Indeed. We _do_ actually already know that in clang too, however -- clang already knows that "n" requires an immediate, and does constant expression evaluation for it, e.g. to expand constexpr functions. Grep for "requiresImmediateConstant". I guess it's just not hooked up to the __b_c_p correctly, though.
(Note, as a workaround, you could use | instead of ||, or put the expression as the value of an enumeration constant).

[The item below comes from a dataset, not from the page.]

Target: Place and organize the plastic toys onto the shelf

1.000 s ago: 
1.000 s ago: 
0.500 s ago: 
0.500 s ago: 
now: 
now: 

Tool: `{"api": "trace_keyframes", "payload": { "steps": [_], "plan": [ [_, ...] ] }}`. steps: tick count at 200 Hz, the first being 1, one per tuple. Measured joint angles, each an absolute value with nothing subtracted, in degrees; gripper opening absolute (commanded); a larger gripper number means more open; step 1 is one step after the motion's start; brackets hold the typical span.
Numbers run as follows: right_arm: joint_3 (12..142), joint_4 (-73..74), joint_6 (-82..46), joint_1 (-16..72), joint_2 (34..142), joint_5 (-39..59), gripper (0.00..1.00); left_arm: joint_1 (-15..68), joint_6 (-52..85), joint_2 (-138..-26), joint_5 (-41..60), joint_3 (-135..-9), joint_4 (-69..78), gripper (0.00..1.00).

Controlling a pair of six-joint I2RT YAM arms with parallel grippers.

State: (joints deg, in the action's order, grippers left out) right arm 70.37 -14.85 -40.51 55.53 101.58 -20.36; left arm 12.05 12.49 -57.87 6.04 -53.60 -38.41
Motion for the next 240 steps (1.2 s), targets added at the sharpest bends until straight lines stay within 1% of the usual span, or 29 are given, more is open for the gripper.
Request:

I looked at requiresImmediateConstant, but when I set it for n and i things broke all over the place. I sent out a patch for review. It's limited to -O0, since we can compile with optimizations without complaint. And there may be instances where it's necessary:
inline void foo(int x) { asm("" : : "n" (__builtin_constant_p(n) ? 1 : -1)); } void bar() { foo(37); }
That example cannot be expected to ever evaluate the expression as "1" -- it doesn't in GCC, nor should it in Clang. An asm constraint of "n" or "i" (but not, e.g., "nr") must require a constant expression, and evaluating the argument as a constant expression necessarily means always evaluating it to -1.
It's not appropriate to declare internal-linkage types in headers. This will create ODR violations, and appears to be unnecessary -- the extra EvaluateAsRValue overload you declare below is not callable outside of ExprConstant.cpp, so can instead be declared as an internal linkage function in that file.